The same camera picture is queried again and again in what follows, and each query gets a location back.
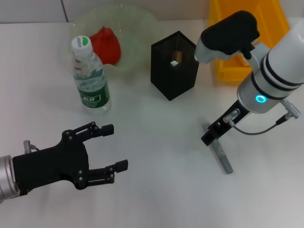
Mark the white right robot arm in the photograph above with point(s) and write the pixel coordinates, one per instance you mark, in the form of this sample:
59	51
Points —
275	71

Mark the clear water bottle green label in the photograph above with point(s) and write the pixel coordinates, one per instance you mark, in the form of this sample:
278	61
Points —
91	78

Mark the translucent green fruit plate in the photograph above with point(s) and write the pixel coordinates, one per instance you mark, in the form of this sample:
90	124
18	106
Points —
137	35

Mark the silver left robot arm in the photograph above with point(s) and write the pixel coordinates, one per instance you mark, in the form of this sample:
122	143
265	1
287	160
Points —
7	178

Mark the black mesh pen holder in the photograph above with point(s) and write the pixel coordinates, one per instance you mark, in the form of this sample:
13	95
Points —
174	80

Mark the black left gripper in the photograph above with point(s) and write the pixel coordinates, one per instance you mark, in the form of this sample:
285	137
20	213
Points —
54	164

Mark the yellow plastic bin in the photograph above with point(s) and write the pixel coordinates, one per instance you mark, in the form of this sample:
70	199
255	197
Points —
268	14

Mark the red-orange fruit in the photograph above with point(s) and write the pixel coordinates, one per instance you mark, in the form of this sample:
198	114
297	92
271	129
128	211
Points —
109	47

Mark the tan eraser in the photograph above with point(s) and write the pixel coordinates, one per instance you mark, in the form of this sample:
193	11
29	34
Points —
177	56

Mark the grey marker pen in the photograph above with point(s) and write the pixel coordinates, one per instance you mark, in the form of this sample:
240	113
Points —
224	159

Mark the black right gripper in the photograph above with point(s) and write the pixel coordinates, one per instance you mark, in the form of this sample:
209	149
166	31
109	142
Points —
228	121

···

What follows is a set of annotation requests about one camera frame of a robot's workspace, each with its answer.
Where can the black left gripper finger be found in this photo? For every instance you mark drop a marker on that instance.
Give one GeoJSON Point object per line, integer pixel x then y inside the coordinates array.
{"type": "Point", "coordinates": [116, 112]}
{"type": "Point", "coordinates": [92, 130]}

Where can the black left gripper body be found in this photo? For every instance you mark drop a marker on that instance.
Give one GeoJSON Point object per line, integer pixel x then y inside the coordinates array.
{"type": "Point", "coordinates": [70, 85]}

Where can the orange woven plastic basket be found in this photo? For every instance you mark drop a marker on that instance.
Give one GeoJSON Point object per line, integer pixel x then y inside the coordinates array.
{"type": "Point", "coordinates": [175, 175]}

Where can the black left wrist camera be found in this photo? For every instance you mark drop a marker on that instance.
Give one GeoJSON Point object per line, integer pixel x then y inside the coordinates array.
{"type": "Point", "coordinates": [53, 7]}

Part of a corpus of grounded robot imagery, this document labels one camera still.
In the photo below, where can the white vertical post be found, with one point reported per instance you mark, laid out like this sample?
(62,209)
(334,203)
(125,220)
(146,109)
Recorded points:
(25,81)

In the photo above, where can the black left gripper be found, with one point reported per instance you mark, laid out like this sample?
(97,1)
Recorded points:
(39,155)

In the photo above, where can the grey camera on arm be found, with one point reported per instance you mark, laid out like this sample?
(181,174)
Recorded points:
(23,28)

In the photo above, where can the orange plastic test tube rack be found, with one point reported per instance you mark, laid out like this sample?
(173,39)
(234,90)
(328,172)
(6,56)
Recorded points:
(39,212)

···

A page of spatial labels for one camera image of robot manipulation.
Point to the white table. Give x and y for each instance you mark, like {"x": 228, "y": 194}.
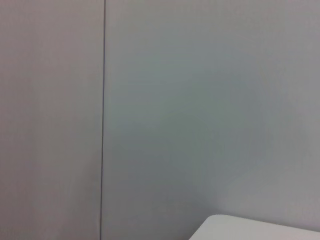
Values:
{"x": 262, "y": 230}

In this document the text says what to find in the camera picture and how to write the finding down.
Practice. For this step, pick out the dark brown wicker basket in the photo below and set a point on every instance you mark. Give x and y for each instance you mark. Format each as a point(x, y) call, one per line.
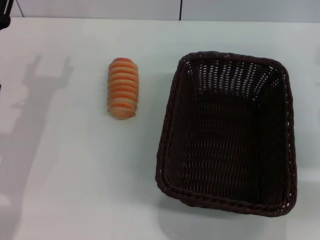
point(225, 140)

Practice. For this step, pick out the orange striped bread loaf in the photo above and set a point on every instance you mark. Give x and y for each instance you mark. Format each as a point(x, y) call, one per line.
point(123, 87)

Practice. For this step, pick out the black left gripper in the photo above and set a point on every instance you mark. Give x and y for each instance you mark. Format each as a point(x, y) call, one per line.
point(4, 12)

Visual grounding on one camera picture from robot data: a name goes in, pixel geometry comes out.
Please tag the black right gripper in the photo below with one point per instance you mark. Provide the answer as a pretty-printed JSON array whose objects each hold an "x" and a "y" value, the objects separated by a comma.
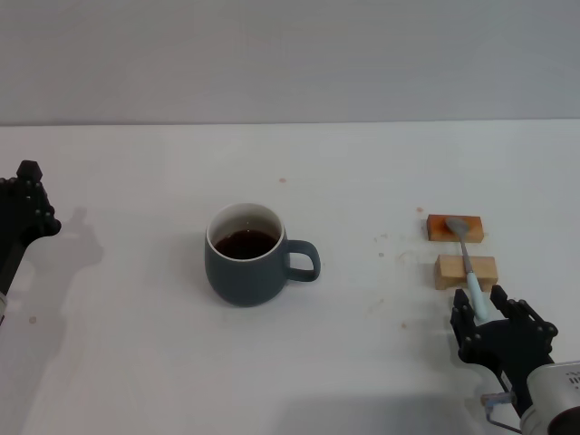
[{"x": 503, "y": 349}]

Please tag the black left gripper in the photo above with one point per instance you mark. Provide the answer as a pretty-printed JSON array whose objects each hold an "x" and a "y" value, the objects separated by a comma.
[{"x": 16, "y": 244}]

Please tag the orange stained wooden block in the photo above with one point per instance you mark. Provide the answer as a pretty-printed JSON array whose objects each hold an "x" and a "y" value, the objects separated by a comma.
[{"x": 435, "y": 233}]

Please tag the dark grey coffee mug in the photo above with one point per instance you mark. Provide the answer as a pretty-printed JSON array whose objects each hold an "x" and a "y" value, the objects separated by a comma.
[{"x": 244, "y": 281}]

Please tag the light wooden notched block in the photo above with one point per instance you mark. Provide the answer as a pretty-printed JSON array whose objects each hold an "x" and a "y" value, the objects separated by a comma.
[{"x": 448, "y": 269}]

···

Required work.
Using the records above, write out exactly the lines between the one holding "Mark the silver" and the one holding "Mark the black mesh", inclusive; leave everything else out.

Written answer.
Mark the silver left robot arm in the photograph above with point(s) and write the pixel coordinates, one per instance you mark, in the form of this sample:
122	143
265	1
287	160
Points —
7	178

Mark the black mesh pen holder in the photograph above with point(s) and write the pixel coordinates, one per instance you mark, in the form of this sample:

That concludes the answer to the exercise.